Homes are extremely expensive, but the down payment really isn't a problem, relative to the time and expense of keeping the damn thing running. The down payment continues to be reasonably proportional to home much money needs to be in place for someone to control the equity at stake.
What you're actually asking for, I think, is for home building to be subsidized, in order to drive down the construction and sale price. Because it's not like home builders are earning 50% margin on these structures, the reason house prices rise is because prices rise.
The reason home interest prices are low are also because prices rise, meaning risk at long timeframes is negligible. The only crucial point is to make a squeeze impossible and you can ride out anything - hence why it's so important for government to back-stop it, because if you can squeeze the US dollar we have bigger problems.
I'm not asking for anything - I'm stating that because of the government, buying housing is artificially propped up and is advantageous as an investment. I would support removing market-warping incentives that make me richer at the expense of others. But for various reasons I seriously doubt that will ever happen, so if you have cash to invest owning property should be some part of your portfolio. Active management takes effort which a lot of people don't want to do - I don't mind it myself - but good cities with healthy rental markets are attractive.
There is a long list of things that the government messes with. As an investor you should keep an eye on the political winds and what is favored for reasons outside of market forces. 1 to 5% boost per year compounds significantly.
The mortgage tax deduction is really hard to take these days given the increased standard deduction. I’ll try again this year, but unless I have something else to itemize, I’ll probably stay stuck with the standard deduction.
Being a landlord can suck even in a good market. If it were easy and risk free, everyone would do it.
> There was a popular internet sentiment ~10 years ago where everyone was convinced renting was superior to buying. "Invest the extra cash in an index fund!"
It’s clearly market specific. I bought a house 3 years ago, house is up ~15% but I would be ahead if I just put the down payment into the market instead.
Well, you're kinda right but houses are the most expensive they've ever been. You need a hefty downpayment which is gonna take a lot from your savings. It's not like houses are given for free now.
For first-time homeowners, you only need 3.5% + closing costs for an FHA. That can represent several thousands of dollars, but there's plenty of folks with $600+ car payments and $100+ cell phone bills living in apartments, so it's not like saving up $10-15K is completely unreasonable.
OK where I live that's impossible, you need 25% down and it's very expensive, realistically it will take most of your savings. For 3.5% downpayment, if the interest isn't too high, I'd take it yesterday.
Where are you located? FHA is available to pretty much anyone in the US. (though depending on the market, since some sellers will choose not to consider FHA buyers)
The central banks of the major governments, especially Japan, own a huge percentage of their government debt. Quantitative easing, of which we've had a lot recently, prints money and buys debt. If the government pays down the debt, the payment goes to the central bank destroying the money (aka the opposite of printing it). So paying down the debt will be deflationary.

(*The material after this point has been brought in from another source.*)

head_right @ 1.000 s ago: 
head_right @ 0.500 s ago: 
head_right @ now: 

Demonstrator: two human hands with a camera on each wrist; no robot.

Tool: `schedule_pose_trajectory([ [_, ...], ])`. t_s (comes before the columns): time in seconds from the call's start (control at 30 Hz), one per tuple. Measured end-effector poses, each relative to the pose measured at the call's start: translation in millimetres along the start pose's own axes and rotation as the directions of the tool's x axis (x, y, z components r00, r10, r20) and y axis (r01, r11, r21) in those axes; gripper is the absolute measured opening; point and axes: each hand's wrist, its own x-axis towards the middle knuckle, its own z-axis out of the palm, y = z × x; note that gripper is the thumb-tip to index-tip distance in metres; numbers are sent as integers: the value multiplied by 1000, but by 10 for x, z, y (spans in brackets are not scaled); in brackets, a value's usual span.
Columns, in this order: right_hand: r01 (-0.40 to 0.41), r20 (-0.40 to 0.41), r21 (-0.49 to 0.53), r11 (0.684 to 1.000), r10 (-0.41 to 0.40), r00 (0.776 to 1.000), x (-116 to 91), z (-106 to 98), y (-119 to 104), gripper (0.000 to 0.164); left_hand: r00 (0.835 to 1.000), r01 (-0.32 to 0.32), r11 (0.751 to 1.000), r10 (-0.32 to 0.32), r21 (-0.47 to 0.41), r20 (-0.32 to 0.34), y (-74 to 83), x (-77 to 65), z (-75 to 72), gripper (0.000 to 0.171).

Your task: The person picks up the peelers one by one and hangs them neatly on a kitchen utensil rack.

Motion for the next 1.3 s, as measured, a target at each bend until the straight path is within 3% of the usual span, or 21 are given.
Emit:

There's no way governments can repay their debts (and not just in the US: EU, Japan... about anywhere!)
So it make sense to act after having seen the writing on the wall: first, they said inflation wasn't going to happen because... reasons, then they said it was totally going to be temporary, now I'm sure they'll find other plausible excuses, but it looks to me they are trying to delay the inevitable and let the mortgage market adjust by stalling those who still think inflation is uncertain.
So simply align your interests to the government interests, and manage your money just like they do: without a care in the world about the petty needs of say having a stable budget!